José Antônio Ribas Jr Opinião
Infraestrutura deficiente destrói a competitividade catarinense
Em Santa Catarina estamos próximos de um apagão logístico em face do péssimo estado do sistema viário
Artiogo escrito por: José Antônio Ribas Júnior, presidente do Sindicato das Indústrias da Carne e Derivados no Estado de Santa Catarina (Sindicarne).
Em uma economia de escala, os ganhos de produtividade se contam em miligramas, em segundos, em centímetros – enfim, em medidas infinitesimais que refletem o aumento contínuo da eficiência produtiva em várias fases do processo. Na suinocultura e na avicultura industrial, duas imensas e avançadíssimas cadeias produtivas, todas as etapas da produção agregam método e tecnologia, do campo ao frigorífico, dos centros de distribuição aos mercados de consumo, dentro e fora do País. Mas uma deficiência excluída do alcance das empresas destrói todos os ganhos – a infraestrutura.
O mundo aprendeu a admirar essas duas cadeias produtivas como paradigmas de desenvolvimento tecnológico, mas o que o mundo desconhece é que as péssimas condições das estradas devoram a eficiência. Levar todas as matérias-primas para milhares de estabelecimentos rurais e, depois, apanhar os produtos (aves, suínos, leite, grãos, frutas etc.) prontos para processamento nas agroindústrias é uma operação penosa e cara porque as estradas vicinais vivem, de regra, em mau estado de conservação.
Depois de processados, transportar os produtos acabados para os portos ou para os centros de consumo é outra operação igualmente custosa. Dez em cada dez agentes econômicos concordam que a recuperação das rodovias vicinais, intermunicipais, estaduais e federais é fator essencial e urgente para proteger a competitividade das empresas catarinenses e, em especial, para o agronegócio.
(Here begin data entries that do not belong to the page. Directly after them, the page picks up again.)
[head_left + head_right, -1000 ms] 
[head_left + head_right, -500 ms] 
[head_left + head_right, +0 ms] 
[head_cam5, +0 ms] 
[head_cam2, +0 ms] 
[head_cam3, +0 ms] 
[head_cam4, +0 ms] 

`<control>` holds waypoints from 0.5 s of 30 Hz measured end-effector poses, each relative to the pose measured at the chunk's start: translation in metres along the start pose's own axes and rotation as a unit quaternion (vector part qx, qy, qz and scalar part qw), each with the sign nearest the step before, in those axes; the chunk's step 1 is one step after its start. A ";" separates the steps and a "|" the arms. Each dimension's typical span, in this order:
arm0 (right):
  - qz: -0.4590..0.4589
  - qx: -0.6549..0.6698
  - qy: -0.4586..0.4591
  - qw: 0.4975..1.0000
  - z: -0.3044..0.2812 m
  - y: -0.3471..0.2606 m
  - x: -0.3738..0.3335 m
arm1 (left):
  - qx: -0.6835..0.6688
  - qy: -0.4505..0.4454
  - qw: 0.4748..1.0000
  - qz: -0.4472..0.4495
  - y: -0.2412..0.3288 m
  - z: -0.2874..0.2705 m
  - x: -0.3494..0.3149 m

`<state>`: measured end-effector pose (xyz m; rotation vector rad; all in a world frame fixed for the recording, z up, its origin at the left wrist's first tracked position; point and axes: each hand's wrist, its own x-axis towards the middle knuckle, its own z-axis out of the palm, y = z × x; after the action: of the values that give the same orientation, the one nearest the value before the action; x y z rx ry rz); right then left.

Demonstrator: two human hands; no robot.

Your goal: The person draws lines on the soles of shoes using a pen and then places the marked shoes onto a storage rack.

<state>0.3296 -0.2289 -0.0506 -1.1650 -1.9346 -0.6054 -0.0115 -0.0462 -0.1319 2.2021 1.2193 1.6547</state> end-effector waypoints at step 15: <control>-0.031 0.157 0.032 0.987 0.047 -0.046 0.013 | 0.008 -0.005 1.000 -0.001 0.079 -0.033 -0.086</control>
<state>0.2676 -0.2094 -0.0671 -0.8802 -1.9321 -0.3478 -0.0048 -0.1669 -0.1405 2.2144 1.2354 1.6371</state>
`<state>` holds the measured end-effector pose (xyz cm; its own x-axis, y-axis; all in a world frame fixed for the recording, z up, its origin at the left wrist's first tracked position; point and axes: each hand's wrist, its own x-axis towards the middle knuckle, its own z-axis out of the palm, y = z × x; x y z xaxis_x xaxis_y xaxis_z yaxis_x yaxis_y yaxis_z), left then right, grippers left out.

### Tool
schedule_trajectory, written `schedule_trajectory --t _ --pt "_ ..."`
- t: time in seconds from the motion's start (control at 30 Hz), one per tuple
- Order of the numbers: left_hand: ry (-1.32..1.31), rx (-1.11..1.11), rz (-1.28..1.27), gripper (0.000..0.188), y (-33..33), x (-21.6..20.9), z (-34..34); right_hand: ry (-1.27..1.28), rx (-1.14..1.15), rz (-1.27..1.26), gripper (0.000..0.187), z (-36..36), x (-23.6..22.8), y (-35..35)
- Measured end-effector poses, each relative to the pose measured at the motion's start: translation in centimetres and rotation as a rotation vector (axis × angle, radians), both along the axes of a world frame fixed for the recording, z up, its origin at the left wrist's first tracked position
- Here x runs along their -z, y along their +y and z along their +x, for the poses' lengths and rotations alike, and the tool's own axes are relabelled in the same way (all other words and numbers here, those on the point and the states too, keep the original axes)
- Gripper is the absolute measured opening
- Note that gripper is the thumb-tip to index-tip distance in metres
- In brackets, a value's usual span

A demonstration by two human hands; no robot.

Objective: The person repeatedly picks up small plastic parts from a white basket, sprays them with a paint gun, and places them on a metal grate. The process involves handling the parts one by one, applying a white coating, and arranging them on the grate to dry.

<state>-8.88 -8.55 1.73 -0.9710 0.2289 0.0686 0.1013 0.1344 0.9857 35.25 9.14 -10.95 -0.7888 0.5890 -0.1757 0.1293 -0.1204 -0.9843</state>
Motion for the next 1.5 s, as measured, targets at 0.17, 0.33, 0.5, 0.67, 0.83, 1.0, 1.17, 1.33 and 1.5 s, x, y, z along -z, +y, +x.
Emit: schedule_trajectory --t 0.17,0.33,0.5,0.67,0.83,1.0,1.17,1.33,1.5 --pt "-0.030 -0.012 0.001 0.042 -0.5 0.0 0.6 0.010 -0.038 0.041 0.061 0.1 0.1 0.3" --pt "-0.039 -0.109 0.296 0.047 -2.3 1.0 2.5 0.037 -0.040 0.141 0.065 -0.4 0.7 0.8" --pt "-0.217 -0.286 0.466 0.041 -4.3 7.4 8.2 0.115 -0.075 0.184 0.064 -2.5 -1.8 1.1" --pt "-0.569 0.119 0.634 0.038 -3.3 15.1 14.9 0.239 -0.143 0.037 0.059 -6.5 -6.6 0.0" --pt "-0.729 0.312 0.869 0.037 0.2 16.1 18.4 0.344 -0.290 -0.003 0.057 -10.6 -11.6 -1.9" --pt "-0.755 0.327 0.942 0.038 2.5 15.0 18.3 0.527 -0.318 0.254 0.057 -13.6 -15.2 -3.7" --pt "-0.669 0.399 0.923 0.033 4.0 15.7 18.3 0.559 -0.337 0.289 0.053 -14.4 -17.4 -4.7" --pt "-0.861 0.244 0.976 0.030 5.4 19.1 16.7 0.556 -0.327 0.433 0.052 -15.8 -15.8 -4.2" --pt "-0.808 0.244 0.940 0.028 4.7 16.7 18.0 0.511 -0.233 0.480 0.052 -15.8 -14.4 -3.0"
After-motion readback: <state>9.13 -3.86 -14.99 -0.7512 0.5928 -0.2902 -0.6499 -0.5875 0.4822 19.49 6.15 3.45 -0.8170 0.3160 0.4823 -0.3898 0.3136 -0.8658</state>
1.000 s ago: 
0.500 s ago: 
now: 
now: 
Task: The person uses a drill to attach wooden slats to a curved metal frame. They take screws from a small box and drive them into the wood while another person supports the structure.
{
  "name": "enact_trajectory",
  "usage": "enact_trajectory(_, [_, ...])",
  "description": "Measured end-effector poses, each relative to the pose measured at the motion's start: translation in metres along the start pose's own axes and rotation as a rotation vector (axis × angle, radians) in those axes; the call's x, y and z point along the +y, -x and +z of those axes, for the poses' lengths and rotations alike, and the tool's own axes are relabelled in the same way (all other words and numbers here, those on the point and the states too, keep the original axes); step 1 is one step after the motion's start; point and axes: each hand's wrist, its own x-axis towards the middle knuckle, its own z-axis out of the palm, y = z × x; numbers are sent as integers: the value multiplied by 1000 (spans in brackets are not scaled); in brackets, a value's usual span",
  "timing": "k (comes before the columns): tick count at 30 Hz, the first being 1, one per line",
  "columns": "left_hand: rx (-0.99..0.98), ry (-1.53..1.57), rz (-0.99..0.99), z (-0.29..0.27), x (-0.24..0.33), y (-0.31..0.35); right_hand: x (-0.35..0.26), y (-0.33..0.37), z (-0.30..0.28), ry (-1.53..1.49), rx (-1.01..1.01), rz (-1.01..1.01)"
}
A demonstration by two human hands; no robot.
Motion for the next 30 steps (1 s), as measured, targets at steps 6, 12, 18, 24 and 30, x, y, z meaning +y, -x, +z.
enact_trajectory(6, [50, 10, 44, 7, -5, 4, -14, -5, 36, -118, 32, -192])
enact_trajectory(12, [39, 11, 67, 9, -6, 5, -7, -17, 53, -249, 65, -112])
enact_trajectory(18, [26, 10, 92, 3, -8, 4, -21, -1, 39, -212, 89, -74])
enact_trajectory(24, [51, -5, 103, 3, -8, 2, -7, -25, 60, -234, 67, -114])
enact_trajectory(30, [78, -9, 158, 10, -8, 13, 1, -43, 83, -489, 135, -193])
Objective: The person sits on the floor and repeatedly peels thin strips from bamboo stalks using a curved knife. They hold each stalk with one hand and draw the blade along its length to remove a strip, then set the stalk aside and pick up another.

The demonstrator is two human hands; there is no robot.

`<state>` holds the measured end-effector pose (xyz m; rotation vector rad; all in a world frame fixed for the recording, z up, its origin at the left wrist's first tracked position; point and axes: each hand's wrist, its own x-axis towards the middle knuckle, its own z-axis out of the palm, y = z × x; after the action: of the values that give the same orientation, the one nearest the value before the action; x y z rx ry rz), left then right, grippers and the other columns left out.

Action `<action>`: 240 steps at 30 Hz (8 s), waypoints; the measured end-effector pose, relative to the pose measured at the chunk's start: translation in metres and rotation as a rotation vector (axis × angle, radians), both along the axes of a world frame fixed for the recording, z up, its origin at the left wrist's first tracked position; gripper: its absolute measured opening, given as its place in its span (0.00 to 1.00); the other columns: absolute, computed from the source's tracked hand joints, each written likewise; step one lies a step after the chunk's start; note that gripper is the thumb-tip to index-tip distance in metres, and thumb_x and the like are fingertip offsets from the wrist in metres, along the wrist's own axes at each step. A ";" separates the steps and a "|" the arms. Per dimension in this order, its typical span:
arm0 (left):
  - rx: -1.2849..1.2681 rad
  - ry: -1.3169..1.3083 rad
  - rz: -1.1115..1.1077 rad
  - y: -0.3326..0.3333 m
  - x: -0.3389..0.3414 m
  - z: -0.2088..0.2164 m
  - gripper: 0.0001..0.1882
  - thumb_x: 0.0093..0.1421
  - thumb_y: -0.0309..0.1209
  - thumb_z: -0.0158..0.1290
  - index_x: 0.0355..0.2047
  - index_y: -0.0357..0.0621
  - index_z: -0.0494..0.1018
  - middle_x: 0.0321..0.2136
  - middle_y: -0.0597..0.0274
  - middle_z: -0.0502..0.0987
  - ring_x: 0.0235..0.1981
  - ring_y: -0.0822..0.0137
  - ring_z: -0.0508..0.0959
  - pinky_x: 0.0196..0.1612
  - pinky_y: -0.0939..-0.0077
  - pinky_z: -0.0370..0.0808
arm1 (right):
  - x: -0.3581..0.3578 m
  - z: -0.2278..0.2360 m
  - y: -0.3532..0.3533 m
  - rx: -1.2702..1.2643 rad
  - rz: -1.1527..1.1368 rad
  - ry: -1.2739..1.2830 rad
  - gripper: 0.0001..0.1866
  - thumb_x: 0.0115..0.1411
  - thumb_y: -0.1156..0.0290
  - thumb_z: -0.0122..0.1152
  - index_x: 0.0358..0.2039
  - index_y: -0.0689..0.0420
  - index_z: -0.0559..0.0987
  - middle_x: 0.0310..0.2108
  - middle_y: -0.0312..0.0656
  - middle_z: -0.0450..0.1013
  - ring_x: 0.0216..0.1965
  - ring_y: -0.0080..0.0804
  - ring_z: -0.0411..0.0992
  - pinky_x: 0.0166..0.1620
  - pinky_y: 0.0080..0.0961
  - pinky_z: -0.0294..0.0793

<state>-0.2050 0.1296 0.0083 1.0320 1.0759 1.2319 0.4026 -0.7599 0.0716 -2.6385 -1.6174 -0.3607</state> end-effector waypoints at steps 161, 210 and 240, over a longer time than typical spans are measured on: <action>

Em Santa Catarina estamos próximos de um apagão logístico em face do péssimo estado do sistema viário. As más condições das rodovias encarecem em até 40% o transporte, retirando dos produtores rurais e das indústrias a competitividade para disputar os mercados nacional e internacional. Recentes estudos do Instituto de Pesquisas Rodoviárias (IPR) revelam que o péssimo estado de conservação da rede viária resulta em até 58% de acréscimo do consumo de combustível, 40% de aumento no custo operacional dos veículos (como pneus e mecânica), 50% na elevação do índice de acidentes e 100% de acréscimo no tempo de viagem. Publicações técnicas internacionais apontam que para cada US$ 1 não aplicado em manutenção corretiva e conservação da rodovia, é necessária a aplicação de US$ 3 a US$ 4 na restauração.
Estudo da Federação das Indústrias apontou que nas áreas de produção agropecuária (oeste, extremo oeste e região do Contestado) a situação dos 1.265 km de rodovias estaduais ali existentes é de precariedade. No oeste e extremo oeste foram avaliadas as SCs 155, 480, 305, 160, 161, 163, 386, 283 e 154. No Contestado foram analisadas as SCs 350, 135, 150, 355, 465, 464, 452 e 120. As rodovias federais BR-282, BR-163 e BR-158 também estão esgotadas e em más condições de conservação. Acrescente-se a BR-470 – que interliga a BR-282 (e o grande oeste) com a BR-101 e os portos catarinenses – que reclama duplicação, pois está exaurida em sua capacidade de escoamento.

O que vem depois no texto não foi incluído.